COLLECTED DATA section start
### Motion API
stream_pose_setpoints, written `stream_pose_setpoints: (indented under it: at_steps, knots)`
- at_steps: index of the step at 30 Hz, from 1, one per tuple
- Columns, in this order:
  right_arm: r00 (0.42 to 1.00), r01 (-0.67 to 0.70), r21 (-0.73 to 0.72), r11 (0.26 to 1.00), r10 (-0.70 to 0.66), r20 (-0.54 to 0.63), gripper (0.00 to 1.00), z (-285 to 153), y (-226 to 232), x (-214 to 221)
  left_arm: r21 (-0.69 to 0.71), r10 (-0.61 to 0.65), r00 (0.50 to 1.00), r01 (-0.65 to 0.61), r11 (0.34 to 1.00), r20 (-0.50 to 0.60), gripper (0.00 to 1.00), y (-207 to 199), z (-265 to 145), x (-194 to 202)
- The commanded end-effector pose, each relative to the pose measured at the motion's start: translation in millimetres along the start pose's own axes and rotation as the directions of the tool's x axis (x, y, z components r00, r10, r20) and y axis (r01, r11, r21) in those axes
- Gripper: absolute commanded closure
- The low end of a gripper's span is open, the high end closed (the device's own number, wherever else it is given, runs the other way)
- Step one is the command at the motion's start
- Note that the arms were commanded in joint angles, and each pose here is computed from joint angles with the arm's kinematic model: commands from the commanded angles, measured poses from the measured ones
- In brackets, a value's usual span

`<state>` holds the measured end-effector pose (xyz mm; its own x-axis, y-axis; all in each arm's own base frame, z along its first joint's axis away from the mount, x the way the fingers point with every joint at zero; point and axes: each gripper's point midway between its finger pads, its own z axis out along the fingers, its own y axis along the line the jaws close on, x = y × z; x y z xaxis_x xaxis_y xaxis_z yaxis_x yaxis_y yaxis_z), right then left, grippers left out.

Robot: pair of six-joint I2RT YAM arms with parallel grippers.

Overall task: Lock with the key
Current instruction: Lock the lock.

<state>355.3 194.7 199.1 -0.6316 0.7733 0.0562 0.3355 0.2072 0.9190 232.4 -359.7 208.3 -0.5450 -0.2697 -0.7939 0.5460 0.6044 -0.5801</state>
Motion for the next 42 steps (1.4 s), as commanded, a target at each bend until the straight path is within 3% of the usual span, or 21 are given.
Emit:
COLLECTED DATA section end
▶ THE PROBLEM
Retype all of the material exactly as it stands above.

▶ RESPONSE TO THIS EXERCISE
### Motion API
stream_pose_setpoints, written `stream_pose_setpoints: (indented under it: at_steps, knots)`
- at_steps: index of the step at 30 Hz, from 1, one per tuple
- Columns, in this order:
  right_arm: r00 (0.42 to 1.00), r01 (-0.67 to 0.70), r21 (-0.73 to 0.72), r11 (0.26 to 1.00), r10 (-0.70 to 0.66), r20 (-0.54 to 0.63), gripper (0.00 to 1.00), z (-285 to 153), y (-226 to 232), x (-214 to 221)
  left_arm: r21 (-0.69 to 0.71), r10 (-0.61 to 0.65), r00 (0.50 to 1.00), r01 (-0.65 to 0.61), r11 (0.34 to 1.00), r20 (-0.50 to 0.60), gripper (0.00 to 1.00), y (-207 to 199), z (-265 to 145), x (-194 to 202)
- The commanded end-effector pose, each relative to the pose measured at the motion's start: translation in millimetres along the start pose's own axes and rotation as the directions of the tool's x axis (x, y, z components r00, r10, r20) and y axis (r01, r11, r21) in those axes
- Gripper: absolute commanded closure
- The low end of a gripper's span is open, the high end closed (the device's own number, wherever else it is given, runs the other way)
- Step one is the command at the motion's start
- Note that the arms were commanded in joint angles, and each pose here is computed from joint angles with the arm's kinematic model: commands from the commanded angles, measured poses from the measured ones
- In brackets, a value's usual span

`<state>` holds the measured end-effector pose (xyz mm; its own x-axis, y-axis; all in each arm's own base frame, z along its first joint's axis away from the mount, x the way the fingers point with every joint at zero; point and axes: each gripper's point midway between its finger pads, its own z axis out along the fingers, its own y axis along the line the jaws close on, x = y × z; x y z xaxis_x xaxis_y xaxis_z yaxis_x yaxis_y yaxis_z), right then left, grippers left out.

Robot: pair of six-joint I2RT YAM arms with parallel grippers.

Overall task: Lock with the key
Current instruction: Lock the lock.

<state>355.3 194.7 199.1 -0.6316 0.7733 0.0562 0.3355 0.2072 0.9190 232.4 -359.7 208.3 -0.5450 -0.2697 -0.7939 0.5460 0.6044 -0.5801</state>
Motion for the next 42 steps (1.4 s), as commanded, a target at each bend until the straight path is within 3% of the usual span, or 21 are given.
Emit:

This exercise has been fully answered.